Rivian is betting that data, AI and machine learning will continually improve its customer experience and detect and prevent future vehicle issues.
Speaking at the Databricks Data + AI Summit, Wasssym Bensaid, SVP of Software Development at Rivian, walked through how the electric vehicle manufacturer created an architecture that enables it to ingest telemetry data from vehicles, boost battery life and roll out new features with over-the-air (OTA) updates.
Bensaid said that the data ecosystem for EV makers goes well beyond autonomy and other technologies that grab headlines. "With software defined vehicles and an amazing hardware platform you can have all-in-one vehicles," he said. "Everything at Rivian is data driven from our supply chain to manufacturing to the customer relationship."
Rivian said it produced 13,992 vehicles in the second quarter and said it is on track to produce 50,000 for the year.
Speaking at an investor conference June 15, Rivian CFO Claire McDonough said the EV maker is looking to own "the full end-to-end ownership experience for commercial customers and for consumers as well." On the commercial side, Rivian counts Amazon as its flagship customer with a purpose-built delivery vehicle connected to fleet management software called FleetOS.
Data from the Rivian vehicle is shared with Amazon's back-end software system to improve efficiency and make life easier for drivers with perks like cooled seats.

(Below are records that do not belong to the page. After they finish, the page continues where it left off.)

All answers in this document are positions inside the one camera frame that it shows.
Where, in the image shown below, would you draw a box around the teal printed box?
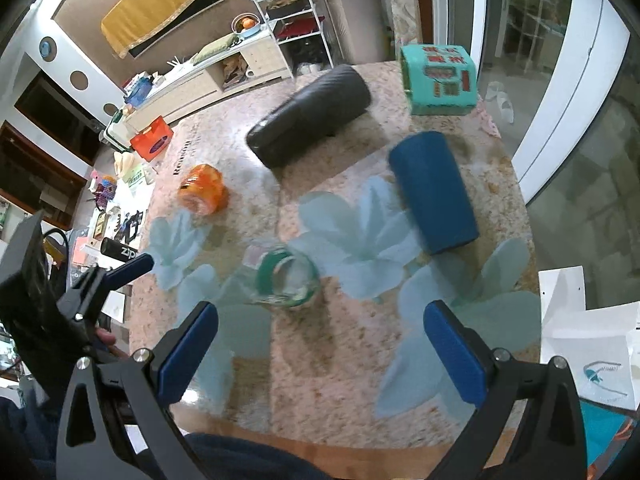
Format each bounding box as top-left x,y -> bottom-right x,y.
399,43 -> 477,117

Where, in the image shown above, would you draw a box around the colourful toy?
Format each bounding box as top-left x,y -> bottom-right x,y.
89,174 -> 119,207

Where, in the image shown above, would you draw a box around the black ribbed cup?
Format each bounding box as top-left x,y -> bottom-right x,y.
246,63 -> 372,171

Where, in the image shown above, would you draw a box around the person's left hand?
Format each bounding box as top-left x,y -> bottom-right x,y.
93,327 -> 132,361

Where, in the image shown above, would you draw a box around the clear glass cup green band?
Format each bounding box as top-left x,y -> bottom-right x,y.
239,241 -> 321,312

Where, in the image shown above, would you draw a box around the white wire shelf rack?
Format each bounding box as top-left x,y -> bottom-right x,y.
248,0 -> 335,81

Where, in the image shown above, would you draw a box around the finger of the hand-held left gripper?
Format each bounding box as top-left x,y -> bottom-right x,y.
56,253 -> 155,323

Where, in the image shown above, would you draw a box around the blue box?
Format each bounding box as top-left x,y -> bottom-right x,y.
123,77 -> 154,107

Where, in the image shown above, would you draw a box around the green cushion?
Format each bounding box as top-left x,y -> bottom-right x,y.
192,33 -> 239,66

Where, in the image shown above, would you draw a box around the orange plastic box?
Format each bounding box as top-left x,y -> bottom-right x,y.
129,115 -> 175,163

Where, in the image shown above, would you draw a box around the white paper bag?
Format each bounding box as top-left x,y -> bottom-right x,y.
538,265 -> 640,412

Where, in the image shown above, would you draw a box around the yellow cloth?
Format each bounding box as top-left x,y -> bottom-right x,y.
100,0 -> 227,60

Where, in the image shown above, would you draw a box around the orange translucent cup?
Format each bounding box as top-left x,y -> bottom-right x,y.
178,163 -> 230,215

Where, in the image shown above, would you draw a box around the dark blue cup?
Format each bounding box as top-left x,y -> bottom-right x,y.
388,130 -> 481,256

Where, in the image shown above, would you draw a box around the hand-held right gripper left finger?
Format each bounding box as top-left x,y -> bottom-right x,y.
56,301 -> 219,480

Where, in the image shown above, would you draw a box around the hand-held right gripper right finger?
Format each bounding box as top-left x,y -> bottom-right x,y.
423,301 -> 587,480

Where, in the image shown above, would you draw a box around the fruit bowl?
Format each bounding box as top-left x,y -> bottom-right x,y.
231,12 -> 261,37

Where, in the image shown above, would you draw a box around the white low cabinet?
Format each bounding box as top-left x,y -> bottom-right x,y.
104,35 -> 297,147

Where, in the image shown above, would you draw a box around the white slippers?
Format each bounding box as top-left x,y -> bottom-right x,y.
484,81 -> 516,124

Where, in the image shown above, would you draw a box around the black printed bottle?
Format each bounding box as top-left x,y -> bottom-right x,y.
99,237 -> 139,262

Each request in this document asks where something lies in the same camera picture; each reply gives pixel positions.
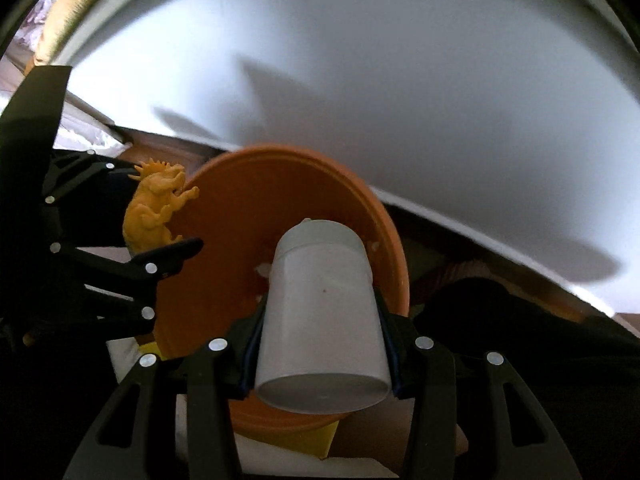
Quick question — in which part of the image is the yellow floral plush blanket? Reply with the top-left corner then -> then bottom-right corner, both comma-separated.
27,0 -> 138,73

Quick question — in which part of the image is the orange toy dinosaur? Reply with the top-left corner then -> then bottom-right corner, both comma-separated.
122,159 -> 201,256

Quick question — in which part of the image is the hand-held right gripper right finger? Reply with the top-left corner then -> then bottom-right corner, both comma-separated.
372,290 -> 583,480

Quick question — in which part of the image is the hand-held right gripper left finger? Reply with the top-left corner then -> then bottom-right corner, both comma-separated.
62,304 -> 267,480

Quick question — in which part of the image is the yellow sponge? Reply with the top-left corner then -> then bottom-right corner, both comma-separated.
135,340 -> 343,461

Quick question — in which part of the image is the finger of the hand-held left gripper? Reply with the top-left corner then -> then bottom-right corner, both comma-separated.
50,237 -> 205,341
42,147 -> 143,211

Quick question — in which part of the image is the orange plastic bin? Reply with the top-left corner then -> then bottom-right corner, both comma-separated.
152,144 -> 411,443

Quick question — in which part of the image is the white plastic cup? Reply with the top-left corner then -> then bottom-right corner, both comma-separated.
254,218 -> 392,414

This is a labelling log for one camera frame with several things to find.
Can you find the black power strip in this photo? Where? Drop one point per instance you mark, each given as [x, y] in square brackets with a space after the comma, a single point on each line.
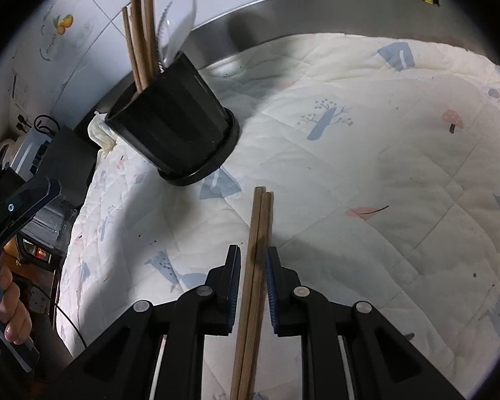
[41, 252]

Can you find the dark grey box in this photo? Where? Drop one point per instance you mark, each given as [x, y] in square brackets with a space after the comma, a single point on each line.
[73, 158]

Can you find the white quilted mat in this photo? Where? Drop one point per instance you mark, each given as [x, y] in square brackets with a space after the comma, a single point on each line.
[358, 175]

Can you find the person's left hand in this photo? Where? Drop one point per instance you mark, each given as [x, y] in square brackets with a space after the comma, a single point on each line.
[14, 312]

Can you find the white plastic container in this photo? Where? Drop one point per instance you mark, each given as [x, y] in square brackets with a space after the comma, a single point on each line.
[29, 146]

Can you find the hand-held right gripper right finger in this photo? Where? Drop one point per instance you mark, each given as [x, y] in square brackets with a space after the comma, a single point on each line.
[271, 287]

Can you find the black utensil holder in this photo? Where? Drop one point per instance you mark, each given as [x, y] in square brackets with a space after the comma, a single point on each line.
[171, 125]

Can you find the stainless steel counter ledge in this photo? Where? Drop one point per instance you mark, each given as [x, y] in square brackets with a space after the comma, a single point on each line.
[316, 12]

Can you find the wooden chopstick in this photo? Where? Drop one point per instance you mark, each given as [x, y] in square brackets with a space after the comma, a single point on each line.
[248, 283]
[150, 21]
[131, 50]
[139, 29]
[258, 283]

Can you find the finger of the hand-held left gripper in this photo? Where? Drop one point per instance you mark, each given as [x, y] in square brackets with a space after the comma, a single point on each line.
[25, 204]

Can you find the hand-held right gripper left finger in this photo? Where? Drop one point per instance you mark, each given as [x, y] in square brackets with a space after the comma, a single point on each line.
[233, 287]

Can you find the white rice paddle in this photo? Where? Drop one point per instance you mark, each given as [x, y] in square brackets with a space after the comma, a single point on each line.
[179, 16]

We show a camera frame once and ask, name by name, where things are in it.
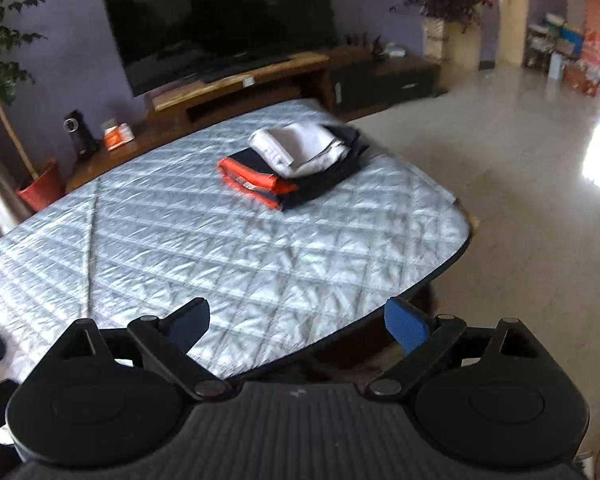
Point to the dark wooden cabinet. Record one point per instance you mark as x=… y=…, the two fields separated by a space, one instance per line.
x=380 y=80

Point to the cluttered storage rack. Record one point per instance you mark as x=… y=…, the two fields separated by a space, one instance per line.
x=555 y=47

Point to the row of small dark bottles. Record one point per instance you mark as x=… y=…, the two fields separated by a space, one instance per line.
x=362 y=40

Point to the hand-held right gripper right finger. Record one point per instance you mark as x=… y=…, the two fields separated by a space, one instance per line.
x=407 y=325

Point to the dark low wooden shelf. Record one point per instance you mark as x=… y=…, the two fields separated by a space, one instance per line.
x=130 y=147

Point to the navy and orange jacket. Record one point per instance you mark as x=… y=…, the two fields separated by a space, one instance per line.
x=320 y=180

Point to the woven vase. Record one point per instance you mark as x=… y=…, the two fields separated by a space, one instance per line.
x=435 y=37

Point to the orange box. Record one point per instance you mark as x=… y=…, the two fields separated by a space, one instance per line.
x=119 y=137

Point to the green potted tree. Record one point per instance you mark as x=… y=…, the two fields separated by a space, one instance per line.
x=5 y=60

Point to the small white object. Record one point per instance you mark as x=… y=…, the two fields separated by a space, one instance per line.
x=395 y=51

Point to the silver quilted blanket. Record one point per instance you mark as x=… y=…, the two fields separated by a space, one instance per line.
x=230 y=250

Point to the black flat screen television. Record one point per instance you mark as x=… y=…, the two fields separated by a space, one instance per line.
x=215 y=20

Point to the wooden television stand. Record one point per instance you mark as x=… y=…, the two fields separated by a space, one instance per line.
x=260 y=72

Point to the light grey pants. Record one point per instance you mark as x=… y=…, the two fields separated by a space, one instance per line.
x=300 y=147

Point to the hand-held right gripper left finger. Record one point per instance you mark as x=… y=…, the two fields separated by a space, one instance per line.
x=190 y=325

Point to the black cylindrical appliance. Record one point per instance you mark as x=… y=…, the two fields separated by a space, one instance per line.
x=80 y=135

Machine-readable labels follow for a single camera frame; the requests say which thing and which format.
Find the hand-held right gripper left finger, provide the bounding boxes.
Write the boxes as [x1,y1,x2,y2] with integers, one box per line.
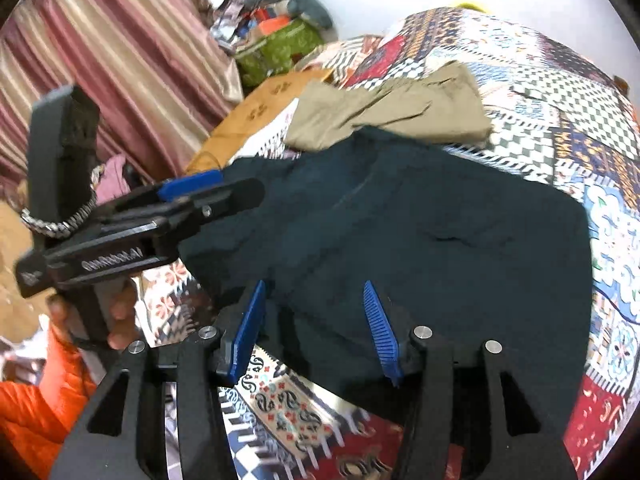
[50,280,268,480]

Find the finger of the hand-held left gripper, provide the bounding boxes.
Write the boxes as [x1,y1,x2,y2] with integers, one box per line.
[156,170,224,201]
[167,178,266,222]

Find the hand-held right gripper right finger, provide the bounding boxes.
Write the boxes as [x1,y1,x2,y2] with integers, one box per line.
[362,280,571,480]

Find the black pants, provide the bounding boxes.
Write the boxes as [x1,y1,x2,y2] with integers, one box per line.
[177,127,594,441]

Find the person's left forearm orange sleeve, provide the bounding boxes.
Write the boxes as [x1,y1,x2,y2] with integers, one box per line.
[0,324,99,479]

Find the khaki pants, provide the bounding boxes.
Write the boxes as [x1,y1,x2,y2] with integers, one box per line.
[285,60,494,154]

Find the person's left hand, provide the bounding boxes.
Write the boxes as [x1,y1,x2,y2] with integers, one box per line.
[47,280,139,352]

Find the small wooden folding table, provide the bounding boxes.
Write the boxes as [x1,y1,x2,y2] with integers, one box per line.
[185,67,334,173]

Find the striped pink curtain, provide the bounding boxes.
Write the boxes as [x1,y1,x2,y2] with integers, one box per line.
[0,0,246,202]

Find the green patterned bag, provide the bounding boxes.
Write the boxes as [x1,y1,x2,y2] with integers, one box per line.
[235,20,323,88]

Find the grey plush pillow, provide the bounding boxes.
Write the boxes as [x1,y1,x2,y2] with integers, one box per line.
[250,0,334,31]

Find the patchwork printed blanket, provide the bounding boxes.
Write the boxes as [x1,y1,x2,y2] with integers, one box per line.
[135,5,640,480]

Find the braided wrist cord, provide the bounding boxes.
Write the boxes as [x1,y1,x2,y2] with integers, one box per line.
[20,164,99,239]

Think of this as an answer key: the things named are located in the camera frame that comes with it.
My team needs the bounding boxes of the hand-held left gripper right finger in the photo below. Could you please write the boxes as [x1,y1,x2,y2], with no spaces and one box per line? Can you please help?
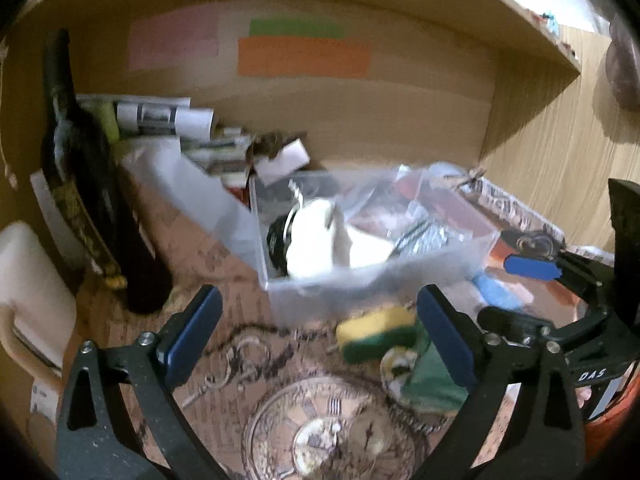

For consumers, McDonough outlined:
"What we started with was how to create a seamless transaction experience. If you go online and you buy a Rivian, you can purchase, right, insurance, financing, trade-in your vehicle in about 6 minutes. Is that convenient and fast? Some of the early investments we’ve made have really ensured that we had this integrated experience for our customers with services like financing and insurance. Over time, we’re constantly updating our vehicles with over-the-air updates. And we’ve added incremental drive modes and feature sets to the vehicles. Over time, we will have the opportunity to create features that can be bundled or paid features for consumers. But right now, we’re really excited about offering continuous value accretion for Rivian owners that have seen the range of their vehicles, increase over the lifespan of their ownership and true enhancements to some of the new drive modes that we’ve offered as well."
The architecture
Bensaid said Rivian initially struggled with data silos and multiple systems, data types and tools. Rivian also had a team of experts focused on Rivian's data strategy and ultimately became the bottleneck. As a result, Bensaid said Rivian moved to democratize access to data while ensuring security, privacy and governance.
Rivian used Databricks and its Lakehouse platform to build a new architecture on top of data lakes that could scale. Bensaid said Rivian also uses Databricks Unity Catalog to create one version of the truth.
The EV maker has automated more than 95% of its Databricks provisioning workflows. Rivian's stack includes a data and analytics layer that runs through Rivian technology, cloud, product development and operations, products and services.
"We're using data and AI to achieve and unlock business outcomes," said Bensaid.
Ultimately, Rivian is planning to improve the customer experience and become more predictive about maintenance and improving performance. "Imagine a world where a vehicle will self-monitor its health and schedule its own appointments to deliver an amazing experience."